Dr. Jose Romero, a pediatrician and Secretary of the Arkansas Department of Health, discusses COVID-19 vaccines for kids and parental hesitancy; ASTHO leaders discuss the FDA’s Emergency Use Authorization (EUA) process during a national workshop...

Dr. Jose Romero, a pediatrician and Secretary of the Arkansas Department of Health, discusses COVID-19 vaccines for kids and parental hesitancy; ASTHO leaders discuss the FDA’s Emergency Use Authorization (EUA) process during a national workshop that starts today; Avia Mason, ASTHO’s Vice President of Learning Strategy, outlines the benefits of the Insight and Inspiration speaker series; and ASTHO offers a training for contact tracers looking to improve their remote contact tracing skills.

The National Academies Webpage: FDA EUA Workshop

Pfizer News Release: Topline results for COVID-19 vaccine in children 5 to 11 years

ASTHO Webpage: Insight and Inspiration

ASTHO Resource: Making contact: A training for COVID-19 case investigators and contact tracers

ASTHO logo

Transcript

ROBERT JOHNSON:

This is Public Health Review Morning Edition for Tuesday, October 5th, 2021. I'm Robert Johnson.

Here's today's news from the Association of State and Territorial Health Officials.

 

ASTHO leadership taking part in a conversation today about the FDA's historic use of emergency use authorizations in response to the pandemic.

The two-day workshop is hosted by the National Academies of Sciences, Engineering, and Medicine.

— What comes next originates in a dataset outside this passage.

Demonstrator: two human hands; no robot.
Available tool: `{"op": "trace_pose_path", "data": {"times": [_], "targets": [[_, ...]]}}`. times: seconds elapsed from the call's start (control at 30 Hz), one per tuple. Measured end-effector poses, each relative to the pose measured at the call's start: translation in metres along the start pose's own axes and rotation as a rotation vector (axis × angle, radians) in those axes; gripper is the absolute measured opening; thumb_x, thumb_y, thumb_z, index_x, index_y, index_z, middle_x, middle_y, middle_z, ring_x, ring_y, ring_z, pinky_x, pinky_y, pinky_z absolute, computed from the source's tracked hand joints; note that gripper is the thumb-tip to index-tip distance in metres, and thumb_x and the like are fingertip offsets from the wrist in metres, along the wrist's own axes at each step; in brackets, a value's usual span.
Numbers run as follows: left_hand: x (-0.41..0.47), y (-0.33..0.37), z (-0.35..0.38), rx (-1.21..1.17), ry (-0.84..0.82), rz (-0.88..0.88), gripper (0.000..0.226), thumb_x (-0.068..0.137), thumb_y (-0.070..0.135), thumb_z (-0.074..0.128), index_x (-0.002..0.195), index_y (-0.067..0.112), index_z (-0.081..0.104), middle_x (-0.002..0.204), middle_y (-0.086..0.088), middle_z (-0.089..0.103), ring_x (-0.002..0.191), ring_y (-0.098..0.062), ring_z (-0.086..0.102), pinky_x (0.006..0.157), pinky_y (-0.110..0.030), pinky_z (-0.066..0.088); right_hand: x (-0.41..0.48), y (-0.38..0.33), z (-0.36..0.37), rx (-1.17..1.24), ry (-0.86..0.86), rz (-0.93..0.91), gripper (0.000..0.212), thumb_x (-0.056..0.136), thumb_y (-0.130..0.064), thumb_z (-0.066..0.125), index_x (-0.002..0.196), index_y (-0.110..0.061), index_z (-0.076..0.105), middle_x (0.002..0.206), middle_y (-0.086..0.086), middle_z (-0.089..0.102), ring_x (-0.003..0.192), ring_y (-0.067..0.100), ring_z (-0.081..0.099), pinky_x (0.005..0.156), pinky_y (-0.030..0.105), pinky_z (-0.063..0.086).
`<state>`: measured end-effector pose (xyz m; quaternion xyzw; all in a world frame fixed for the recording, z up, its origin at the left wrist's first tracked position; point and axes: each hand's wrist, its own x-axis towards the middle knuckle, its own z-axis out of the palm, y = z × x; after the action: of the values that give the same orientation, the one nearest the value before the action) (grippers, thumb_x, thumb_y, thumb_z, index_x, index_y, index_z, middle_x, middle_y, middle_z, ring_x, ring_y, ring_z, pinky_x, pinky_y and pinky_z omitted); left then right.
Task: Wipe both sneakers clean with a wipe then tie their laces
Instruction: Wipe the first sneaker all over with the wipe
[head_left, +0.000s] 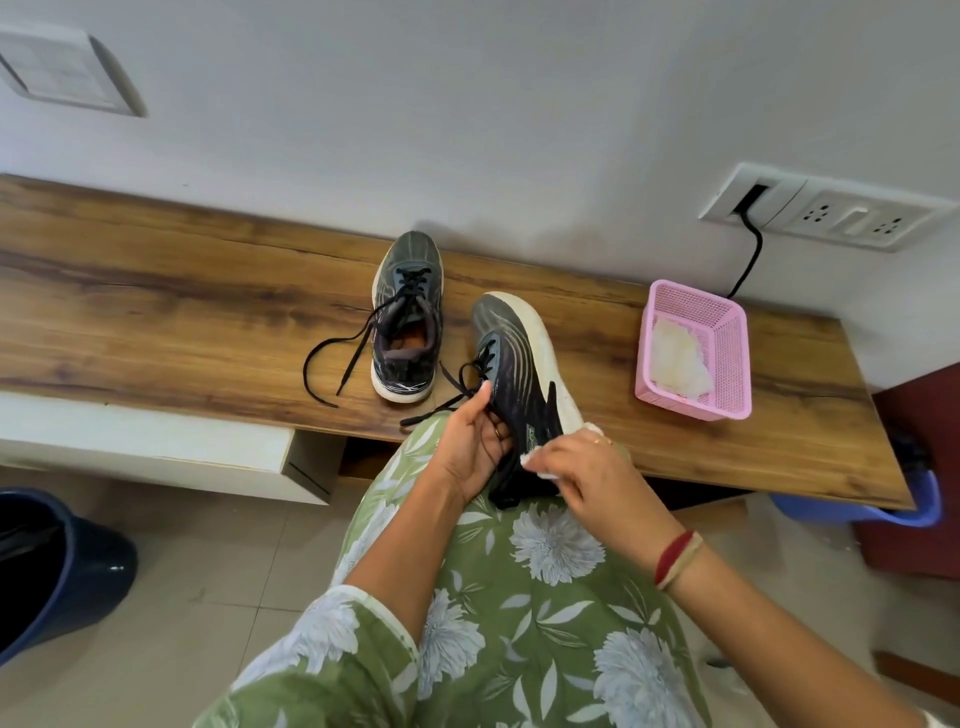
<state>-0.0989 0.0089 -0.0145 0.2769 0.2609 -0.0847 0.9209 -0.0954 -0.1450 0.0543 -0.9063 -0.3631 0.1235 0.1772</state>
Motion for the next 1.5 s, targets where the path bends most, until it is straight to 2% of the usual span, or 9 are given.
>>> {"op": "trace_pose_path", "data": {"times": [0.13, 0.23, 0.4, 0.57, 0.77, 1.03, 1.2, 1.3, 1.5], "targets": [[-0.002, 0.000, -0.001, 0.010, -0.007, 0.000, 0.035, 0.100, 0.031, 0.039, 0.109, 0.007, 0.062, 0.091, -0.007, 0.074, 0.081, -0.015, 0.070, 0.078, -0.027, 0.056, 0.010, 0.001, -0.016, 0.257, 0.108, 0.122, 0.026, 0.088, -0.005, 0.055, 0.101, -0.023, 0.069, 0.097, -0.006, 0.066, 0.077, -0.006, 0.048, 0.073, 0.015, 0.037], [-0.002, 0.001, 0.000, 0.007, -0.005, -0.001, 0.035, 0.101, 0.031, 0.037, 0.106, 0.007, 0.062, 0.085, -0.006, 0.074, 0.074, -0.014, 0.070, 0.069, -0.025, 0.057, 0.033, 0.001, -0.015, 0.146, 0.273, 0.147, 0.027, 0.088, -0.004, 0.055, 0.105, -0.020, 0.069, 0.104, -0.004, 0.066, 0.093, 0.007, 0.053, 0.086, 0.022, 0.038], [-0.002, 0.000, -0.002, 0.042, 0.001, -0.001, 0.037, 0.101, 0.031, 0.034, 0.104, 0.007, 0.062, 0.082, -0.005, 0.073, 0.071, -0.013, 0.069, 0.066, -0.022, 0.055, 0.032, -0.009, 0.016, -0.010, 0.253, 0.067, 0.029, 0.086, -0.005, 0.047, 0.104, -0.012, 0.068, 0.101, 0.000, 0.066, 0.092, 0.021, 0.057, 0.078, 0.037, 0.051], [0.001, -0.002, -0.005, 0.038, -0.023, 0.026, 0.035, 0.100, 0.027, 0.035, 0.109, 0.006, 0.062, 0.092, -0.008, 0.073, 0.083, -0.015, 0.069, 0.079, -0.027, 0.055, 0.009, -0.006, 0.017, -0.035, 0.114, -0.119, 0.030, 0.083, -0.007, 0.048, 0.100, -0.018, 0.069, 0.100, -0.007, 0.066, 0.091, 0.016, 0.054, 0.076, 0.030, 0.047], [0.003, -0.003, -0.006, 0.069, -0.036, 0.001, 0.035, 0.098, 0.027, 0.035, 0.109, 0.006, 0.061, 0.089, -0.006, 0.073, 0.077, -0.014, 0.069, 0.070, -0.026, 0.055, 0.051, 0.005, -0.005, 0.245, 0.392, 0.216, 0.030, 0.087, 0.001, 0.055, 0.108, -0.018, 0.067, 0.107, -0.006, 0.056, 0.096, 0.010, 0.051, 0.088, 0.022, 0.041], [0.006, -0.004, -0.011, 0.086, -0.040, 0.009, 0.033, 0.098, 0.025, 0.037, 0.094, 0.005, 0.063, 0.074, -0.005, 0.070, 0.066, -0.012, 0.067, 0.062, -0.022, 0.054, 0.043, -0.011, 0.018, -0.036, 0.266, 0.107, 0.028, 0.087, 0.002, 0.051, 0.108, -0.009, 0.066, 0.099, 0.005, 0.062, 0.095, 0.022, 0.054, 0.081, 0.032, 0.046], [0.005, -0.004, -0.010, 0.075, -0.077, 0.030, 0.031, 0.085, 0.026, 0.048, 0.102, 0.004, 0.063, 0.085, -0.007, 0.071, 0.074, -0.015, 0.066, 0.072, -0.025, 0.053, 0.036, -0.007, -0.003, 0.107, 0.141, 0.096, 0.026, 0.087, -0.001, 0.054, 0.102, -0.017, 0.069, 0.102, -0.005, 0.055, 0.092, 0.006, 0.046, 0.078, 0.008, 0.033], [0.006, -0.006, -0.010, 0.091, -0.077, 0.030, 0.039, 0.078, 0.029, 0.050, 0.105, 0.004, 0.062, 0.090, -0.009, 0.070, 0.079, -0.018, 0.065, 0.076, -0.029, 0.053, 0.064, 0.006, -0.019, 0.255, 0.295, 0.279, 0.024, 0.088, -0.005, 0.056, 0.104, -0.019, 0.068, 0.103, -0.006, 0.047, 0.089, 0.003, 0.042, 0.071, 0.005, 0.036], [0.008, -0.009, -0.013, 0.100, -0.048, 0.036, 0.040, 0.077, 0.030, 0.053, 0.106, 0.004, 0.063, 0.092, -0.010, 0.066, 0.081, -0.020, 0.060, 0.077, -0.030, 0.049, 0.079, 0.000, -0.006, 0.021, 0.157, 0.201, 0.029, 0.092, -0.007, 0.048, 0.111, -0.018, 0.066, 0.100, -0.003, 0.052, 0.098, 0.013, 0.047, 0.083, 0.020, 0.035]]}}
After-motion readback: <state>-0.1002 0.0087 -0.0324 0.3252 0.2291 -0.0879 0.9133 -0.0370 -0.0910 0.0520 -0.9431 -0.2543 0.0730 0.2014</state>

Participants will review the current framework and discuss whether revisions would boost public trust in the EUA process.

ASTHO president Dr. Nirav Shah, ASTHO president-elect Dr. Anne Zink, and ASTHO CEO Mike Fraser are planning to attend the meeting.

 

Meanwhile, drugmaker Pfizer said in late September that it plans to seek an EUA for its COVID-19 vaccine for children five to 11 years old. Parents, teachers, and pediatricians all watching closely as work on a formula safe for kids continues.

Dr. Jose Romero is a pediatrician and secretary of the Arkansas Department of Health. He's talking with us about pediatric COVID vaccines and hesitant parents in today's morning conversation.

How important is it that we get our younger kids vaccinated against COVID-19?

  1. JOSE ROMERO:

I think it is important, and the reason why is that, you know, as long as we have that sizable population susceptible to infection, you know, there's always that continued risk of spreading the virus into the adult population.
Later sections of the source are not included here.